New York City received 53,000 doses this week, the mayor said, and had a total of 116,000 doses in inventory Tuesday morning. But Mr. de Blasio said that was not nearly enough to keep up with the pace at which New Yorkers are being inoculated. The mayor, who raised concerns last week about a coronavirus vaccine shortage after an initially sluggish rollout, said the city is not currently scheduled to receive any more doses until next Tuesday.
Mr. de Blasio and Gov. Andrew M. Cuomo have urged the federal government to send more vaccine to New York, now that the state’s eligibility pool has been expanded to include anyone 65 or older.

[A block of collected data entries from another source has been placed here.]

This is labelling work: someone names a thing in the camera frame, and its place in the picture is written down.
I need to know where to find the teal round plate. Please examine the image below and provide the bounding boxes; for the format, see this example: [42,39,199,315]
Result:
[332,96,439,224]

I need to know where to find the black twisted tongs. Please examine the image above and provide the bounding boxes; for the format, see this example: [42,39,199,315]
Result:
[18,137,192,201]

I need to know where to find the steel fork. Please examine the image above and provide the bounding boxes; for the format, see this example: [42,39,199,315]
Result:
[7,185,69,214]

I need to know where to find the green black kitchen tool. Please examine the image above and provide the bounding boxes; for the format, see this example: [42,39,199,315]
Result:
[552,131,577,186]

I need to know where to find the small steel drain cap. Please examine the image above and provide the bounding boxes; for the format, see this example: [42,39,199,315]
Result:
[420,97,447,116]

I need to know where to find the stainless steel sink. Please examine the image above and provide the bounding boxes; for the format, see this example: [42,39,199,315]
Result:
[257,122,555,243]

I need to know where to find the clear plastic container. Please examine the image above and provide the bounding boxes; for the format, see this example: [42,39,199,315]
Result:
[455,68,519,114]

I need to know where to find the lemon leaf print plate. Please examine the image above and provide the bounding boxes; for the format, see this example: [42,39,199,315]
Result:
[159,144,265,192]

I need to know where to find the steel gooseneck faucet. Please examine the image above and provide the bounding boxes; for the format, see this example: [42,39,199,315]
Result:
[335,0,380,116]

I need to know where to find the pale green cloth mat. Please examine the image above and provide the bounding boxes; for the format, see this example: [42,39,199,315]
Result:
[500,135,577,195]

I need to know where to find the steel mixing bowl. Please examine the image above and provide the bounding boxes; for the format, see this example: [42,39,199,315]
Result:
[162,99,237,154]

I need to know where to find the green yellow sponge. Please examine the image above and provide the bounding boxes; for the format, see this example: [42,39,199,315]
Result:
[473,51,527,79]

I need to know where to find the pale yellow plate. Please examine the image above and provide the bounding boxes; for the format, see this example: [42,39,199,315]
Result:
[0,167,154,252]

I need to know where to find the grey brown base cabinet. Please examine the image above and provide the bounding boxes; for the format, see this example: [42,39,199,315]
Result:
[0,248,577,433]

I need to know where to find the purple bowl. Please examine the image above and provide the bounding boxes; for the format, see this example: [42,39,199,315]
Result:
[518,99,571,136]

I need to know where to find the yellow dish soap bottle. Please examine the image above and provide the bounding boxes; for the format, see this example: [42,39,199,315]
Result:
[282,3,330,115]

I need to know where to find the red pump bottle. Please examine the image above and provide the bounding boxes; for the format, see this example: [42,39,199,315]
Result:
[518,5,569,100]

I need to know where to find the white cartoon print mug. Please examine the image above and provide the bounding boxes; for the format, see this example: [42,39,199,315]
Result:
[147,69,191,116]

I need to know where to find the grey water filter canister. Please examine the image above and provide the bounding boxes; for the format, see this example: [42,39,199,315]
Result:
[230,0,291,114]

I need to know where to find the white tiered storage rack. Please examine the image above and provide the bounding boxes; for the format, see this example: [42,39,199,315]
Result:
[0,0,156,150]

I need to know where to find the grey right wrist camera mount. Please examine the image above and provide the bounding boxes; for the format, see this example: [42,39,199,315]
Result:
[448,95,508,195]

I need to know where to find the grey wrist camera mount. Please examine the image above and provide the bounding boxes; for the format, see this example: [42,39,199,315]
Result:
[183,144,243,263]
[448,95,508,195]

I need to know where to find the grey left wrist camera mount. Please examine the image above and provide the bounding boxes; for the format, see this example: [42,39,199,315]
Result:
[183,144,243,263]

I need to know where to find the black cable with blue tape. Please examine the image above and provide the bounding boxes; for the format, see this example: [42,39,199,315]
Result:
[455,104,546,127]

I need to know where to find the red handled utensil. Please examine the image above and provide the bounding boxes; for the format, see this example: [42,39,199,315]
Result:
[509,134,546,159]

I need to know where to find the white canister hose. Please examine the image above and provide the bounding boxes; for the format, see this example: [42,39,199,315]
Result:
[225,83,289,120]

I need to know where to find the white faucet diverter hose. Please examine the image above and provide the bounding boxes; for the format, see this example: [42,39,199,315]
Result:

Statewide, more than 835,000 people have received the first of the two doses of a vaccine — both federally authorized vaccines are two-dose vaccines — and nearly 84,000 have received the second dose, Mr. Cuomo said in a statement on Tuesday. Even so, pressure is mounting to speed up vaccinations as hospitalizations across the state surpassed 9,000, according to Mr. Cuomo on Tuesday, for the first time since early May.
The supply issue threatens the success of the mass vaccination sites the city has been setting up in each of the five boroughs, Mr. de Blasio said. Sites at CitiField, the Mets’ home stadium in Queens, and at the Empire Outlets shopping center in Staten Island are scheduled to open next week. “This is not the way it should be,” the mayor said. “We have the ability to vaccinate a huge number of people. We need the vaccine to go with it.”
The city’s vaccination program has run into several obstacles since eligibility was expanded. Buggy websites and complex sign-up systems have made it difficult for many New Yorkers to schedule appointments. Mr. de Blasio said the city expects to have vaccinated 500,000 people by the end of Wednesday. The city had previously set a goal of one million doses by the end of January.